第112章 秘行龙脉,暗影随行(1/2)
离开葬月谷时,天色已近正午,但铅灰色的云层低垂,将阳光滤成一种了无生气的惨白。空气依旧沉滞,混合着硝烟、血腥与山雨欲来的湿土气息。
沈昭被安置在一架特制的软轿中。这软轿是岩伯亲自监督,由族中最好的工匠紧急改造而成:以坚韧的老藤为骨架,铺上数层厚厚的、鞣制柔软的兽皮,内衬塞满了干燥清香的草药和蓬松的苔藓,既减震又透气。轿身轻便,可由两名壮健的赤夷战士一前一后平稳抬起,必要时也可由一人背负。此刻,沈昭静静地躺在其中,身上盖着萧衍的披风,只露出一张苍白静谧的脸。鸣玉紧贴她心口,散发着稳定而温润的乳白色光晕,那道纤细的光束依旧连接着她的眉心,如同维系生命的脐带。

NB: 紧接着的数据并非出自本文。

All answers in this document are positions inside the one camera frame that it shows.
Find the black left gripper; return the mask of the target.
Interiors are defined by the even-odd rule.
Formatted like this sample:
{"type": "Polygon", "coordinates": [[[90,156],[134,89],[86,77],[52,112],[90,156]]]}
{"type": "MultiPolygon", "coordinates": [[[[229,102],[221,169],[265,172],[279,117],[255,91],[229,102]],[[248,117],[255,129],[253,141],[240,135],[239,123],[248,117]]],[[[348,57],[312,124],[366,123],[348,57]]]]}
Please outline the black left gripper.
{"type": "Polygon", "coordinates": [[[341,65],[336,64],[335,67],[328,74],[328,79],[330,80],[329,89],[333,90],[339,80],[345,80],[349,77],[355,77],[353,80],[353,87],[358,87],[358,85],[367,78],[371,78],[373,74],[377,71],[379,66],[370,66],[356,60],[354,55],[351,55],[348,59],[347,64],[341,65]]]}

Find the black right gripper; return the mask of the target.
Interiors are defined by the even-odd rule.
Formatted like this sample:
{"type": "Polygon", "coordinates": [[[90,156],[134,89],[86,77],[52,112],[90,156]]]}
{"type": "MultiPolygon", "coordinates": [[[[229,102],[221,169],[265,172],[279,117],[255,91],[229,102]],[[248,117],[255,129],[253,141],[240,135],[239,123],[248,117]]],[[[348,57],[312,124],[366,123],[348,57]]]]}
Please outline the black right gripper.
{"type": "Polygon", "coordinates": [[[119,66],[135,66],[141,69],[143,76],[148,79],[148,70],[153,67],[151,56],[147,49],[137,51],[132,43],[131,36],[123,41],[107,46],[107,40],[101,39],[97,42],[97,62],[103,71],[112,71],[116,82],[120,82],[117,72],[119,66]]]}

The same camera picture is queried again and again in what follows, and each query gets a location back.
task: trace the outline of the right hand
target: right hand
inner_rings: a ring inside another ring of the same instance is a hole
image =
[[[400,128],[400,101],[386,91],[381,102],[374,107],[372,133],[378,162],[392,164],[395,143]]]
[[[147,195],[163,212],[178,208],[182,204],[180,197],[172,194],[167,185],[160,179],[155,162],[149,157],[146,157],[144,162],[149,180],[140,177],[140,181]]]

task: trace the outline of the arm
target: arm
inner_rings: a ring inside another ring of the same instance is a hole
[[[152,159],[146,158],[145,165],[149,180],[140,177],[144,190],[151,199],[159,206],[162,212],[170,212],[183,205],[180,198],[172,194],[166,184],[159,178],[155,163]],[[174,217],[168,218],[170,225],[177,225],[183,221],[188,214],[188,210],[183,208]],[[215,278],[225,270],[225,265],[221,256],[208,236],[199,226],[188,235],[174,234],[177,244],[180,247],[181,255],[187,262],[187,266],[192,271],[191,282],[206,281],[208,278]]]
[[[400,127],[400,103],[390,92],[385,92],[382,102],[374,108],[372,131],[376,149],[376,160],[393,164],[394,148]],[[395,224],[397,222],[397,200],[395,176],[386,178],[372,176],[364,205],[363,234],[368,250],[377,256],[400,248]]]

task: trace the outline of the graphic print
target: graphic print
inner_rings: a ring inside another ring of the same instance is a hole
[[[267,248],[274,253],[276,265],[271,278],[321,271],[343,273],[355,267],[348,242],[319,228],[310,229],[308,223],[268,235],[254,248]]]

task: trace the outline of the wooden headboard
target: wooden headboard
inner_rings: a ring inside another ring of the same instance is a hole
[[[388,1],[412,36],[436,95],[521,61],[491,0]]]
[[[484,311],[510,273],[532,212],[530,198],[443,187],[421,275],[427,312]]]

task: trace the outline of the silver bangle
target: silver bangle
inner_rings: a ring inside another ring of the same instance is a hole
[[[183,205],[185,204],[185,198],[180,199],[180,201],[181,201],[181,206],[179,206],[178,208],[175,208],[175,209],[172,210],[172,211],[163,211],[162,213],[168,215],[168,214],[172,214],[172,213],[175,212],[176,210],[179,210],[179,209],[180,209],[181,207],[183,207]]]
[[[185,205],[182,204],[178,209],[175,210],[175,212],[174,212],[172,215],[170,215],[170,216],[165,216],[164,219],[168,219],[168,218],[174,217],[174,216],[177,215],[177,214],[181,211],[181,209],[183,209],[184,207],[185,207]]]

萧衍拒绝了岩刚安排他人抬轿的提议,亲自与另一名沉默寡言但下盘极稳的赤夷老猎手,担起了前杠。他的伤势在岩伯的紧急处理和自身强横体魄压制下,暂时不会影响行动,但每一次迈步,胸腹间依旧传来隐痛。他不在乎。他的心神,大半都系在身后轿中那微弱却顽强的呼吸上,另一半则如同最精密的罗盘与雷达,凭借记忆中的方位和对地脉龙气的微弱感应,在错综复杂的山林间,选择着最隐蔽、最快捷、也相对最平稳的路径。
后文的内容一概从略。